Source data:
┄┄┄┄┄┄
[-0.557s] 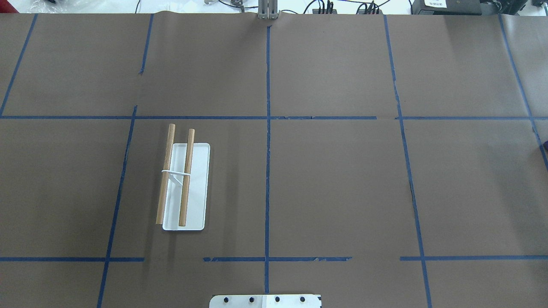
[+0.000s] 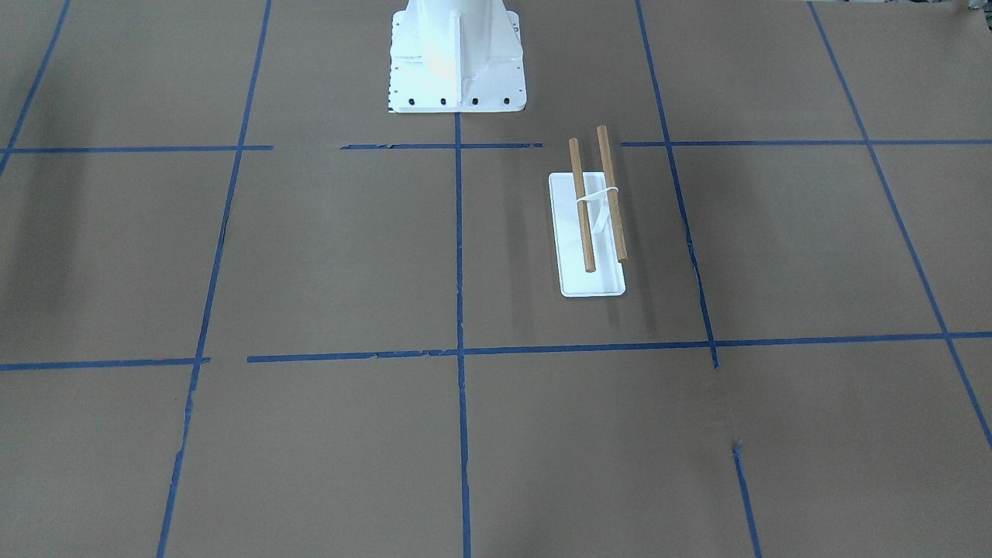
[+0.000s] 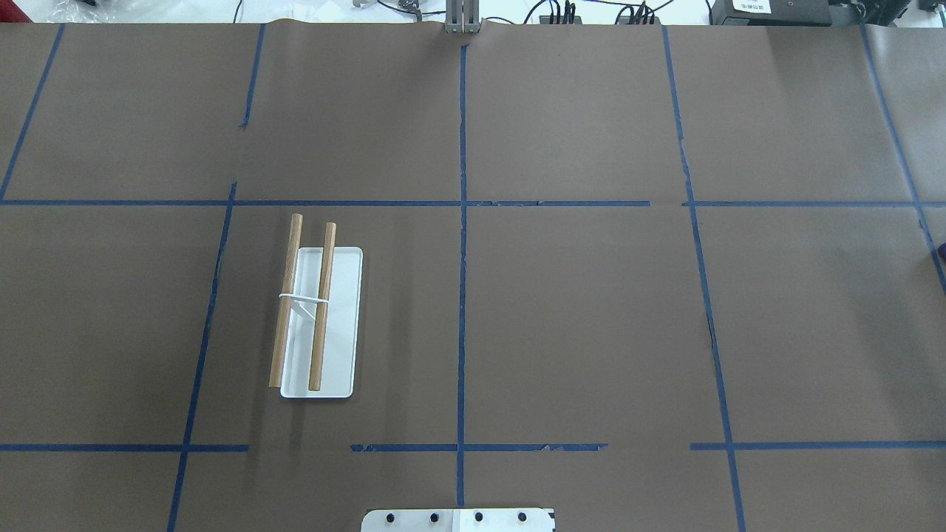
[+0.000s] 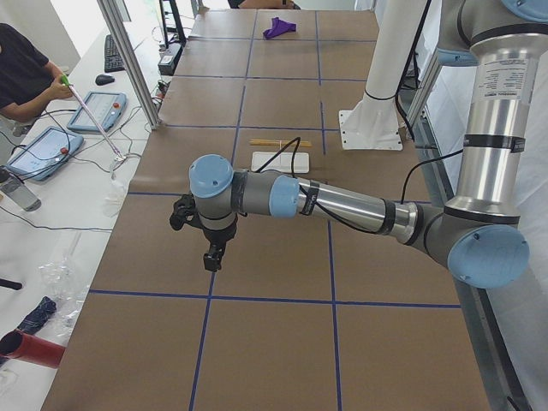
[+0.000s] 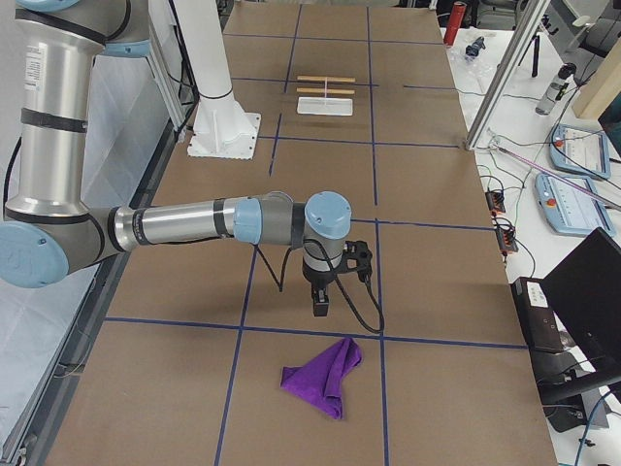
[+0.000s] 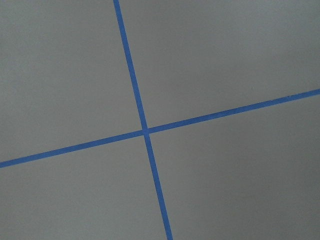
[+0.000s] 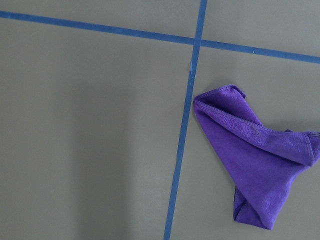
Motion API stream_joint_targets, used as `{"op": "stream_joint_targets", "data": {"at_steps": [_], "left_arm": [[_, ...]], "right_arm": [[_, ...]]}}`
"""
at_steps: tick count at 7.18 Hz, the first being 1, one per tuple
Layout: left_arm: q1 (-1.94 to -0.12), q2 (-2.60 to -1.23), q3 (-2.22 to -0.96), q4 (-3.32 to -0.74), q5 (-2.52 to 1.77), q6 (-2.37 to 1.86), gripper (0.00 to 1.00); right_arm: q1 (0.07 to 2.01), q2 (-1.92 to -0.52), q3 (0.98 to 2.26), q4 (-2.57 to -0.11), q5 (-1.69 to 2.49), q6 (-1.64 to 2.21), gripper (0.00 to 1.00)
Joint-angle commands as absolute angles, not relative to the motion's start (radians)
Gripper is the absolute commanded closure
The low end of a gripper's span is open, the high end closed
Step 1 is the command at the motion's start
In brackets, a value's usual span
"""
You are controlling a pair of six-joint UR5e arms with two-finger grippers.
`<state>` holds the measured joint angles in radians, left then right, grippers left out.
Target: Hang towel on rack
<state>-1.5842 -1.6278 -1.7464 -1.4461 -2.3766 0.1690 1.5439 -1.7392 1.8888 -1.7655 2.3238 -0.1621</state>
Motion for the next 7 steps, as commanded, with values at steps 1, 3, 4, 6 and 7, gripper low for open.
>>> {"op": "stream_joint_targets", "data": {"at_steps": [1,3,4,6,7], "left_arm": [[-1.582,-1.621,-1.743,-1.457,-2.384,0.167,0.00],[-1.575,-1.621,-1.726,-1.456,-2.387,0.173,0.00],[-1.575,-1.617,-1.726,-1.457,-2.431,0.166,0.00],[-1.566,-1.615,-1.721,-1.471,-2.437,0.170,0.00],[-1.566,-1.615,-1.724,-1.474,-2.437,0.169,0.00]], "right_arm": [[1.542,-1.740,1.862,-1.767,2.322,-0.219,0.00],[1.540,-1.739,1.852,-1.712,2.316,-0.224,0.00],[1.522,-1.741,1.848,-1.701,2.321,-0.210,0.00],[1.505,-1.741,1.824,-1.677,2.315,-0.213,0.00],[1.505,-1.741,1.777,-1.637,2.315,-0.219,0.00]]}}
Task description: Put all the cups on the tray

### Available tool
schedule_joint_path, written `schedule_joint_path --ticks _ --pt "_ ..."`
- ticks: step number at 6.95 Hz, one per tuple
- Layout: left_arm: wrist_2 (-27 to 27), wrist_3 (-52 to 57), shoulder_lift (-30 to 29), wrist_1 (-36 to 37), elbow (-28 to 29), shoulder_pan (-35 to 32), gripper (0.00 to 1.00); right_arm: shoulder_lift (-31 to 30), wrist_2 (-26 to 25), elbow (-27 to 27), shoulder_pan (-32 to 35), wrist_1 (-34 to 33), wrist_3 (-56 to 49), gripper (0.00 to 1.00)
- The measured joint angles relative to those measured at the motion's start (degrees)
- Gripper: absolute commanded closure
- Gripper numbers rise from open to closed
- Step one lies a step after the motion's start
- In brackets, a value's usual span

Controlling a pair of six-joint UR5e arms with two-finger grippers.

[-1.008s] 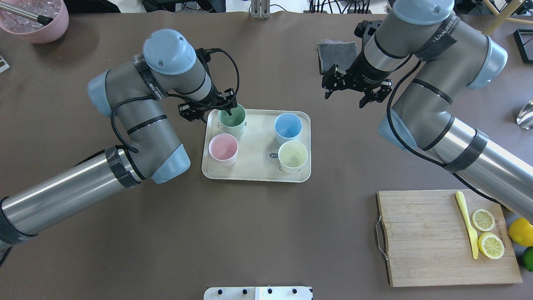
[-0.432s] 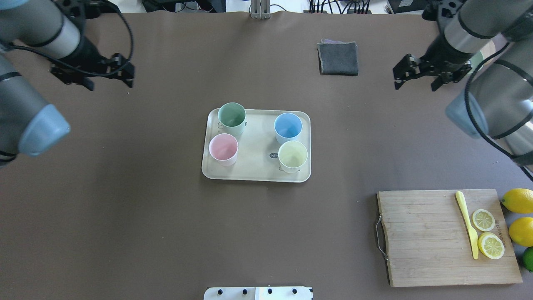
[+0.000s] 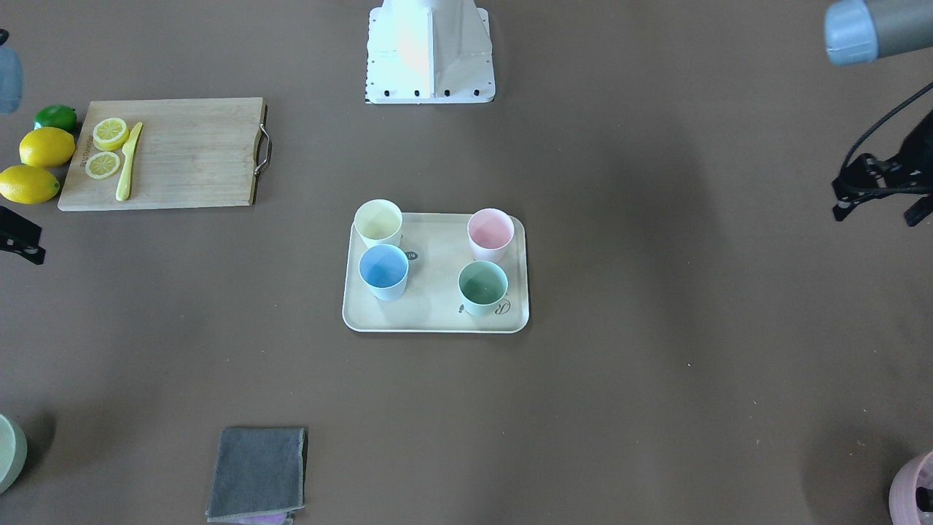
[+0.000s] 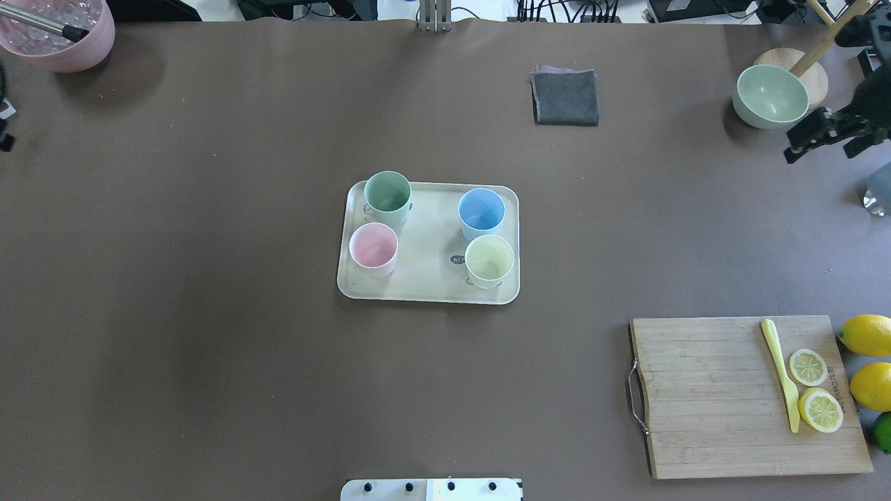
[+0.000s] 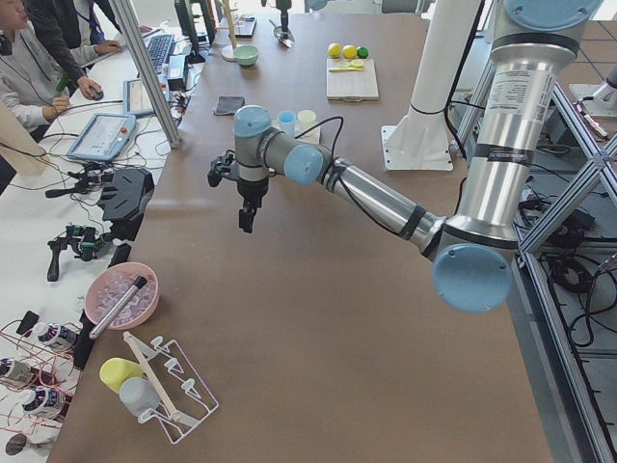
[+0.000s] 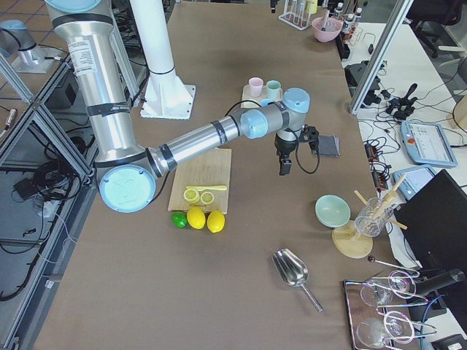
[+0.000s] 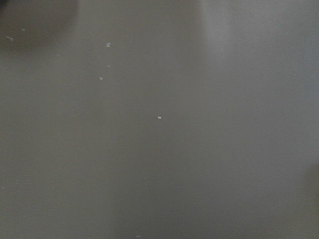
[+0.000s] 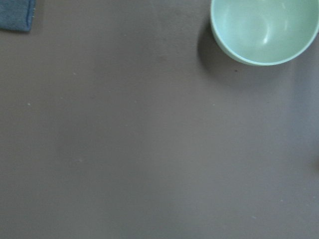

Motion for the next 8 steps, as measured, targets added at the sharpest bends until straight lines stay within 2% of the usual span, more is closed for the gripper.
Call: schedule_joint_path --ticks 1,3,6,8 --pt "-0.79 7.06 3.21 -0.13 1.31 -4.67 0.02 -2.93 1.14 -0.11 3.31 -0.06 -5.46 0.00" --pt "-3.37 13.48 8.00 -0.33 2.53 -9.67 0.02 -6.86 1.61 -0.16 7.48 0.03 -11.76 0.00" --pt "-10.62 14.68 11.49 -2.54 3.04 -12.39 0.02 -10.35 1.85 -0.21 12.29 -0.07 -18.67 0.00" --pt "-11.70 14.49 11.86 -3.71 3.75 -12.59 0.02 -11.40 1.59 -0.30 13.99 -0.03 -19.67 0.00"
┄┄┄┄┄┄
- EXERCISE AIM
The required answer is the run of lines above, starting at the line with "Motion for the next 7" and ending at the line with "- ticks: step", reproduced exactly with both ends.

- RESPONSE AREA
Motion for the next 7 steps, as commanded, with values at steps 1, 3, 4, 6 and 7, gripper low for open.
>>> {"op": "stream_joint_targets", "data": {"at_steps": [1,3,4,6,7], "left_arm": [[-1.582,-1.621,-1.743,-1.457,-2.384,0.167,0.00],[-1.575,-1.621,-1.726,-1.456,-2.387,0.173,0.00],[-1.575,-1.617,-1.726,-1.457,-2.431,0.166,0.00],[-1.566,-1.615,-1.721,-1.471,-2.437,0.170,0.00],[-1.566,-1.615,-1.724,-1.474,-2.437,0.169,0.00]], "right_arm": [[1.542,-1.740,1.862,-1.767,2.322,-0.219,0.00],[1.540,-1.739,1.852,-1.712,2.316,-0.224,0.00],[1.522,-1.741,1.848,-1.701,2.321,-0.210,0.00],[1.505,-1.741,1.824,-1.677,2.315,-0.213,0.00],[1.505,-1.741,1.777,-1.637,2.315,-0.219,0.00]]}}
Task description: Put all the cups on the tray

### Available tool
schedule_joint_path, written `schedule_joint_path --ticks _ --pt "_ ..."`
- ticks: step number at 6.95 Hz, one per tuple

That covers the exercise completely.